* _What is needed_: Only the text of the records belongs in the answer, copied exactly, with every picture omitted.

START Supplied material

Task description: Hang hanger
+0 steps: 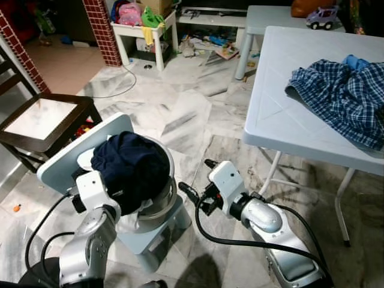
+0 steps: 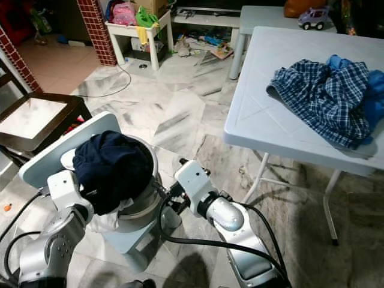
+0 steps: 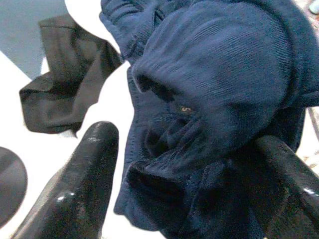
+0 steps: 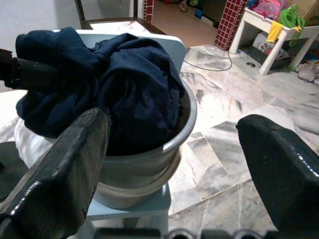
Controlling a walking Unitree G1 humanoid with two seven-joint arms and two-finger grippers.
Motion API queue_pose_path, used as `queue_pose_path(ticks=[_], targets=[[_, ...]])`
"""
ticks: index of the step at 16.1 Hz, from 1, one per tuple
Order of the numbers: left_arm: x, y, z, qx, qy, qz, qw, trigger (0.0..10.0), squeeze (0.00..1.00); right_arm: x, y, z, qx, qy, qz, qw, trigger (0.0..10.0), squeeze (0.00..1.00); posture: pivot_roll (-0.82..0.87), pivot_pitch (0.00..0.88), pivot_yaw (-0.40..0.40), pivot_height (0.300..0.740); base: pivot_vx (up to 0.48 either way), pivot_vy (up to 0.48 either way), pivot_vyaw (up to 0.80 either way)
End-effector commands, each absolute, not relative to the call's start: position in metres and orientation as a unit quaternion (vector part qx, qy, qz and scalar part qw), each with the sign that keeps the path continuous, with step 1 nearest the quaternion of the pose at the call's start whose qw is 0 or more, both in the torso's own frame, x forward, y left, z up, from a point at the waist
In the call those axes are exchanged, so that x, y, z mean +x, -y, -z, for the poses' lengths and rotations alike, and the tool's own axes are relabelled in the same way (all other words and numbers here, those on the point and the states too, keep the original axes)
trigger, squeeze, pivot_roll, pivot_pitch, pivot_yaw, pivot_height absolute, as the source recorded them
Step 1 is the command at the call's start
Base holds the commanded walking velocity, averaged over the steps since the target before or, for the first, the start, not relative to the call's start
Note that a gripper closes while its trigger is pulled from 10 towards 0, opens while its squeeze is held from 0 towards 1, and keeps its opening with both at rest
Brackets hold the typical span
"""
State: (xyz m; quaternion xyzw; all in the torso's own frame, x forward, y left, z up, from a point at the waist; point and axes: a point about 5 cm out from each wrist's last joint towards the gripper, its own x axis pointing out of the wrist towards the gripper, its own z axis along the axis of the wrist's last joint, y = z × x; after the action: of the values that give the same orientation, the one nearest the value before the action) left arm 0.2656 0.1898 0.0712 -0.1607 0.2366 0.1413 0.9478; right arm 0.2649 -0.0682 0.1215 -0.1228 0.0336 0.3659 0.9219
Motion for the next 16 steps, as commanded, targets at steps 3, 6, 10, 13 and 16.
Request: queue_pose_path(ticks=[3, 6, 10, 13, 16], targets=[[0.258, -0.185, -0.075, -0.163, -0.242, -0.151, 0.945, 10.0, 1.00, 0.266, 0.063, -0.122, -0.124, -0.029, -0.380, 0.916, 10.0, 0.00, -0.08, 0.087, 0.030, 0.740, 0.000, 0.000, 0.00], [0.250, -0.178, -0.075, -0.181, -0.254, -0.159, 0.937, 10.0, 1.00, 0.267, 0.063, -0.122, -0.124, -0.027, -0.380, 0.916, 10.0, 0.00, -0.08, 0.087, 0.034, 0.740, 0.000, 0.000, 0.00], [0.250, -0.155, -0.073, -0.277, -0.275, -0.119, 0.913, 10.0, 1.00, 0.266, 0.062, -0.121, -0.125, -0.027, -0.381, 0.916, 10.0, 0.00, -0.08, 0.083, 0.039, 0.740, 0.000, 0.000, 0.00], [0.250, -0.143, -0.080, -0.342, -0.283, -0.100, 0.891, 10.0, 1.00, 0.268, 0.062, -0.122, -0.128, -0.025, -0.384, 0.914, 10.0, 0.00, -0.08, 0.082, 0.033, 0.740, 0.000, 0.000, 0.00], [0.248, -0.144, -0.075, -0.369, -0.290, -0.114, 0.876, 10.0, 0.45, 0.270, 0.060, -0.123, -0.131, -0.022, -0.387, 0.912, 10.0, 0.00, -0.08, 0.080, 0.029, 0.740, 0.000, 0.000, 0.00]])
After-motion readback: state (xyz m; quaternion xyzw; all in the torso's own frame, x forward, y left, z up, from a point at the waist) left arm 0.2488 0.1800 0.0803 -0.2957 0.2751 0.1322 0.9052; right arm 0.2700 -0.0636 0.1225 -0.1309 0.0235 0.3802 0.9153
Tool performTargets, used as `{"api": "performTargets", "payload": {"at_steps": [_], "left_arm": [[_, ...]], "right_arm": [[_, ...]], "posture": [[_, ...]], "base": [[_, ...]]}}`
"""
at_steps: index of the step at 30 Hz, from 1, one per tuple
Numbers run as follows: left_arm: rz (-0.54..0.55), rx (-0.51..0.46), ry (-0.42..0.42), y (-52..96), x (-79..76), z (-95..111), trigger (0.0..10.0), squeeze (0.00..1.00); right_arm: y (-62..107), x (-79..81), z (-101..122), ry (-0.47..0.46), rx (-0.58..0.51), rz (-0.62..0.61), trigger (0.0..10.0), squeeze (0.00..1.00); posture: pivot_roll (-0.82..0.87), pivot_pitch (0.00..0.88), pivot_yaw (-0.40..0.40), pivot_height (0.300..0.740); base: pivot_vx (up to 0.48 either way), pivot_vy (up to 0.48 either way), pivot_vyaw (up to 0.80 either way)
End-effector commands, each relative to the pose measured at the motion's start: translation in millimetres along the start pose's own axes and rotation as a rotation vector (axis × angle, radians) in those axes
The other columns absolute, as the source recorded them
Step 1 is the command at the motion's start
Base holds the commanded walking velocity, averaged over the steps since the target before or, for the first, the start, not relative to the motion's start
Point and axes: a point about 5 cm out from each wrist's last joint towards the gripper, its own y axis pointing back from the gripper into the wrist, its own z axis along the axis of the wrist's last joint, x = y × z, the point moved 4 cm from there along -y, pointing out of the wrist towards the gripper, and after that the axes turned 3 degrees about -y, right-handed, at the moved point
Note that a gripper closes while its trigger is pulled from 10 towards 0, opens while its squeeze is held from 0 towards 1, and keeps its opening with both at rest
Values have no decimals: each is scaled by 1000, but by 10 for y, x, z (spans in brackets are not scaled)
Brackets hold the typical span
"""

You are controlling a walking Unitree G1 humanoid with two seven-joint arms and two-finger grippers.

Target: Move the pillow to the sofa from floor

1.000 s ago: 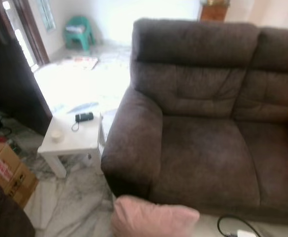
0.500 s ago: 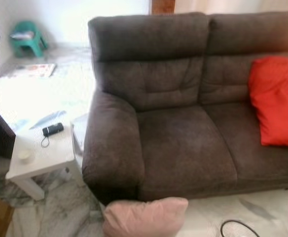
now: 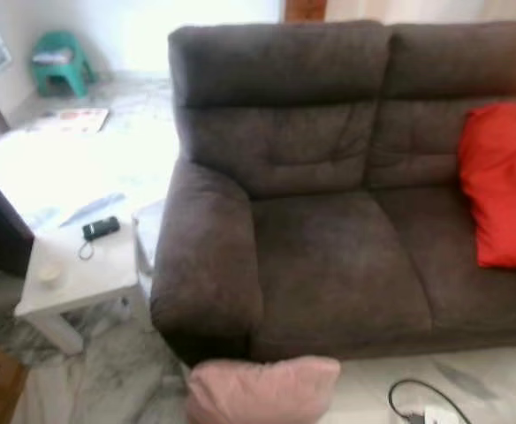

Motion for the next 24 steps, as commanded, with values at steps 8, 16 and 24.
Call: {"api": "performTargets", "payload": {"at_steps": [8,16,24], "left_arm": [[7,0,-8,11,17,-20,10000,0],[8,-19,-10,0,2,27,10000,0],[34,-104,-6,-31,23,231,10000,0]], "right_arm": [[-1,27,-1,9,3,8,10000,0],[-5,44,39,3,-15,11,10000,0],[-15,166,237,10,-90,60,10000,0]], "posture": [[53,21,2,740],[54,21,0,740],[52,23,0,740]], "base": [[0,0,-786],[0,0,-186],[0,0,0]]}}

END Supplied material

* _Answer to this problem_:
Task description: Hang hanger
+0 steps: 
+0 steps: 
+0 steps: 
+0 steps: 
Controlling a walking Unitree G1 humanoid with two seven-joint arms and two-finger grippers.
Motion API queue_pose_path, used as `queue_pose_path(ticks=[_], targets=[[_, ...]])`
"""
ticks: index of the step at 16.1 Hz, from 1, one per tuple
Order of the numbers: left_arm: x, y, z, qx, qy, qz, qw, trigger (0.0..10.0), squeeze (0.00..1.00); right_arm: x, y, z, qx, qy, qz, qw, trigger (0.0..10.0), squeeze (0.00..1.00); posture: pivot_roll (-0.82..0.87), pivot_pitch (0.00..0.88), pivot_yaw (-0.40..0.40), pivot_height (0.300..0.740); base: pivot_vx (up to 0.48 either way), pivot_vy (up to 0.48 either way), pivot_vyaw (up to 0.80 either way)
End-effector commands, each absolute, not relative to the call's start: position in metres and orientation as a unit quaternion (vector part qx, qy, qz and scalar part qw), each with the sign that keeps the path continuous, with step 1 nearest the quaternion of the pose at the call's start whose qw is 0 or more, both in the torso's own frame, x forward, y left, z up, from a point at the waist
In the call those axes are exchanged, so that x, y, z mean +x, -y, -z, for the poses' lengths and rotations alike, and the tool's own axes are relabelled in the same way (all other words and numbers here, those on the point and the states too, keep the original axes)
trigger, squeeze, pivot_roll, pivot_pitch, pivot_yaw, pivot_height absolute, as the source recorded them
Step 1 is the command at the call's start
Base holds the commanded walking velocity, averaged over the steps since the target before or, for the first, the start, not relative to the call's start
Note that a gripper closes while its trigger is pulled from 10 towards 0, opens while its squeeze is held from 0 towards 1, and keeps its opening with both at rest
Brackets hold the typical span
"""
State: (xyz m; quaternion xyzw; all in the torso's own frame, x forward, y left, z up, from a point at the waist; point and axes: a point about 5 cm out from each wrist's last joint towards the gripper, its own x axis pointing out of the wrist towards the gripper, its own z axis along the axis of the wrist's last joint, y = z × x; after the action: of the values that give the same orientation, the one nearest the value before the action) left arm 0.2656 0.1898 0.0712 -0.1607 0.2366 0.1413 0.9478; right arm 0.2649 -0.0682 0.1215 -0.1228 0.0336 0.3659 0.9219
Motion for the next 16 steps, as commanded, targets at steps 3, 6, 10, 13 and 16.
Request: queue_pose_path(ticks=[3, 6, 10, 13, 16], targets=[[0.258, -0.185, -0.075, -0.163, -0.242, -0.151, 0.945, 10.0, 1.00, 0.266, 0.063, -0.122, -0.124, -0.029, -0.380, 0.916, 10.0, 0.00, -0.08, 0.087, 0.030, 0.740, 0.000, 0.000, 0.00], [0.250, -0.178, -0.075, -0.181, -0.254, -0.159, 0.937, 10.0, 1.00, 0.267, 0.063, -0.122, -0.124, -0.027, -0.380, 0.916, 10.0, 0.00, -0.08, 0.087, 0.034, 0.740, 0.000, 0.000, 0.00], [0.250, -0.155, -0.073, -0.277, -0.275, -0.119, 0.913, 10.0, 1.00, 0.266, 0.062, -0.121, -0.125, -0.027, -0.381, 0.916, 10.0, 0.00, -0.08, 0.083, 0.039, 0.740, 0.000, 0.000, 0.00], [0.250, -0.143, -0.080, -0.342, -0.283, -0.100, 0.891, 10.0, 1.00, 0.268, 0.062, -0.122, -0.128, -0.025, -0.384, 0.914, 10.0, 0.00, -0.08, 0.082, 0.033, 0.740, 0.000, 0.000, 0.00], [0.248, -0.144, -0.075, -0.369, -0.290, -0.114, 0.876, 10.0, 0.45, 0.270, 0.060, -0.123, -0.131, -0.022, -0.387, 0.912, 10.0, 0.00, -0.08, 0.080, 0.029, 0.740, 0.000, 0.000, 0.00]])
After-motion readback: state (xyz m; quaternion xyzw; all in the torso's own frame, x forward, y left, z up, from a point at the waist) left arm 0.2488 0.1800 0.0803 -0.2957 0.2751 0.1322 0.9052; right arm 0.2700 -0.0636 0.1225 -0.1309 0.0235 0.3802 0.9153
Tool performTargets, used as `{"api": "performTargets", "payload": {"at_steps": [_], "left_arm": [[_, ...]], "right_arm": [[_, ...]], "posture": [[_, ...]], "base": [[_, ...]]}}`
"""
at_steps: index of the step at 30 Hz, from 1, one per tuple
Numbers run as follows: left_arm: rz (-0.54..0.55), rx (-0.51..0.46), ry (-0.42..0.42), y (-52..96), x (-79..76), z (-95..111), trigger (0.0..10.0), squeeze (0.00..1.00); right_arm: y (-62..107), x (-79..81), z (-101..122), ry (-0.47..0.46), rx (-0.58..0.51), rz (-0.62..0.61), trigger (0.0..10.0), squeeze (0.00..1.00); posture: pivot_roll (-0.82..0.87), pivot_pitch (0.00..0.88), pivot_yaw (-0.40..0.40), pivot_height (0.300..0.740); base: pivot_vx (up to 0.48 either way), pivot_vy (up to 0.48 either way), pivot_vyaw (up to 0.80 either way)
End-effector commands, each relative to the pose measured at the motion's start: translation in millimetres along the start pose's own axes and rotation as a rotation vector (axis × angle, radians) in those axes
The other columns absolute, as the source recorded them
Step 1 is the command at the motion's start
Base holds the commanded walking velocity, averaged over the steps since the target before or, for the first, the start, not relative to the motion's start
Point and axes: a point about 5 cm out from each wrist's last joint towards the gripper, its own y axis pointing back from the gripper into the wrist, its own z axis along the axis of the wrist's last joint, x = y × z, the point moved 4 cm from there along -y, pointing out of the wrist towards the gripper, and after that the axes turned 3 degrees about -y, right-handed, at the moved point
Note that a gripper closes while its trigger is pulled from 10 towards 0, opens while its squeeze is held from 0 towards 1, and keeps its opening with both at rest
Values have no decimals: each is scaled by 1000, but by 10 for y, x, z (spans in brackets are not scaled)
Brackets hold the typical span
"""

You are controlling a walking Unitree G1 humanoid with two seven-joint arms and two-finger grippers.

Target: Move the pillow to the sofa from floor

1.000 s ago: 
0.500 s ago: 
now: 

Motion for the next 24 steps, as commanded, with values at steps 8, 16 and 24.
Call: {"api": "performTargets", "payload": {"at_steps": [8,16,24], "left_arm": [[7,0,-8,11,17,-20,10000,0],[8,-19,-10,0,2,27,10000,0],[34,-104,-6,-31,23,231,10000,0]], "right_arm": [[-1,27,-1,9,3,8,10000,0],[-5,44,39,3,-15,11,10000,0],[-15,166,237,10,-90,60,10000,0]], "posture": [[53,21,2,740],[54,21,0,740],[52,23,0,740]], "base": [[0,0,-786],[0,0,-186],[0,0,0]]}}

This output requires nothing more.